- [WHAT TO PRODUCE]: Output the entire listing that follows verbatim.

- [SUPPLIED MATERIAL]:

-=-=-=-=-

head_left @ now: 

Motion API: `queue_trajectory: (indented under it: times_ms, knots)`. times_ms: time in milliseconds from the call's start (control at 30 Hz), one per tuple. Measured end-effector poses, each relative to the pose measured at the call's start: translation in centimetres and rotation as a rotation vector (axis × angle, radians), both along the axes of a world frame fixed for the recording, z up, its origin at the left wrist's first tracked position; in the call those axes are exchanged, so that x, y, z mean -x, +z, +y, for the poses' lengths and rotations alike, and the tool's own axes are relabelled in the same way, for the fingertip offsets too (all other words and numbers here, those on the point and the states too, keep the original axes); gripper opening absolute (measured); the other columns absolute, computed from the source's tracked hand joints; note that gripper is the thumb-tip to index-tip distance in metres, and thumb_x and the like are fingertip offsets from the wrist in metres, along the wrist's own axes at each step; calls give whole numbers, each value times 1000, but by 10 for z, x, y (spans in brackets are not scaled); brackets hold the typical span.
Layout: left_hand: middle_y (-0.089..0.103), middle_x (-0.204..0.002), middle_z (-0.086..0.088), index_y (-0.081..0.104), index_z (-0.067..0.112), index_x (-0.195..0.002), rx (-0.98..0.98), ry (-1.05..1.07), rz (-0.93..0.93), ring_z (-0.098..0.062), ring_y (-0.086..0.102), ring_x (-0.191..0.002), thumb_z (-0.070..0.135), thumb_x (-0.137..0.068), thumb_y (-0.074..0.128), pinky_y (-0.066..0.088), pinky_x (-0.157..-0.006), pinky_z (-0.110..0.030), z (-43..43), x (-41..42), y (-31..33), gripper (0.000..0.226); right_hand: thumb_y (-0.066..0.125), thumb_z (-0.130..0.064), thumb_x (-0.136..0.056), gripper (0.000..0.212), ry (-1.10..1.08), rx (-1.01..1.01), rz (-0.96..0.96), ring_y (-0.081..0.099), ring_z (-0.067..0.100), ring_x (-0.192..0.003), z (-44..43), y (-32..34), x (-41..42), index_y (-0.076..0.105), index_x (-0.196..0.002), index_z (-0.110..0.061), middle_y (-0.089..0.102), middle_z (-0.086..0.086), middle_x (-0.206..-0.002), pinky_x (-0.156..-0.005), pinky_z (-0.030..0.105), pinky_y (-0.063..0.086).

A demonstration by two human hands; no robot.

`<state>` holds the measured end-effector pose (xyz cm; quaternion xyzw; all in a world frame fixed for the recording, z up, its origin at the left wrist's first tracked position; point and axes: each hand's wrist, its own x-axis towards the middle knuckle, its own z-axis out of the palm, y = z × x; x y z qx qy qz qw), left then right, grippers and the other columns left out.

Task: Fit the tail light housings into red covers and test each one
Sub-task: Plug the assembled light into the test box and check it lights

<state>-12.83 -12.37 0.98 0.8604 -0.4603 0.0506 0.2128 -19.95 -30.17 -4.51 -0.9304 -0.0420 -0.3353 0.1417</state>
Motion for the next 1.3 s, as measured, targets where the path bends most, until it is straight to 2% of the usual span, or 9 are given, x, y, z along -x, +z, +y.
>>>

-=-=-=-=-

- [FINISHED TASK]:
head_left @ now: 

Motion API: `queue_trajectory: (indented under it: times_ms, knots)`. times_ms: time in milliseconds from the call's start (control at 30 Hz), one per tuple. Measured end-effector poses, each relative to the pose measured at the call's start: translation in centimetres and rotation as a rotation vector (axis × angle, radians), both along the axes of a world frame fixed for the recording, z up, its origin at the left wrist's first tracked position; in the call those axes are exchanged, so that x, y, z mean -x, +z, +y, for the poses' lengths and rotations alike, and the tool's own axes are relabelled in the same way, for the fingertip offsets too (all other words and numbers here, those on the point and the states too, keep the original axes); gripper opening absolute (measured); the other columns absolute, computed from the source's tracked hand joints; note that gripper is the thumb-tip to index-tip distance in metres, and thumb_x and the like are fingertip offsets from the wrist in metres, along the wrist's own axes at each step; calls give whole numbers, each value times 1000, but by 10 for z, x, y (spans in brackets are not scaled); brackets hold the typical span.
Layout: left_hand: middle_y (-0.089..0.103), middle_x (-0.204..0.002), middle_z (-0.086..0.088), index_y (-0.081..0.104), index_z (-0.067..0.112), index_x (-0.195..0.002), rx (-0.98..0.98), ry (-1.05..1.07), rz (-0.93..0.93), ring_z (-0.098..0.062), ring_y (-0.086..0.102), ring_x (-0.191..0.002), thumb_z (-0.070..0.135), thumb_x (-0.137..0.068), thumb_y (-0.074..0.128), pinky_y (-0.066..0.088), pinky_x (-0.157..-0.006), pinky_z (-0.110..0.030), z (-43..43), x (-41..42), y (-31..33), gripper (0.000..0.226); right_hand: thumb_y (-0.066..0.125), thumb_z (-0.130..0.064), thumb_x (-0.136..0.056), gripper (0.000..0.212), ry (-1.10..1.08), rx (-1.01..1.01), rz (-0.96..0.96), ring_y (-0.081..0.099), ring_z (-0.067..0.100), ring_x (-0.192..0.003), z (-44..43), y (-32..34), x (-41..42), index_y (-0.076..0.105), index_x (-0.196..0.002), index_z (-0.110..0.061), middle_y (-0.089..0.102), middle_z (-0.086..0.086), middle_x (-0.206..-0.002), pinky_x (-0.156..-0.005), pinky_z (-0.030..0.105), pinky_y (-0.063..0.086).

A demonstration by two human hands; no robot.

`<state>` holds the measured end-effector pose (xyz cm; quaternion xyzw; all in a world frame fixed for the recording, z up, its origin at the left wrist's first tracked position; point and axes: each hand's wrist, its own x-axis towards the middle knuckle, its own z-axis out of the palm, y = z × x; x y z qx qy qz qw), left then right, grippers and the other columns left out.

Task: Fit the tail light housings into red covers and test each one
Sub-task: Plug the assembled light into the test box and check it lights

<state>-12.83 -12.37 0.98 0.8604 -0.4603 0.0506 0.2128 -19.95 -30.17 -4.51 -0.9304 -0.0420 -0.3353 0.1417</state>
Motion for the next 1.3 s, as measured, targets where the path bends most, until it is straight to 2% of the usual span, or 9 are given, x, y, z along -x, +z, +y.
>>>

There is nothing else to the answer.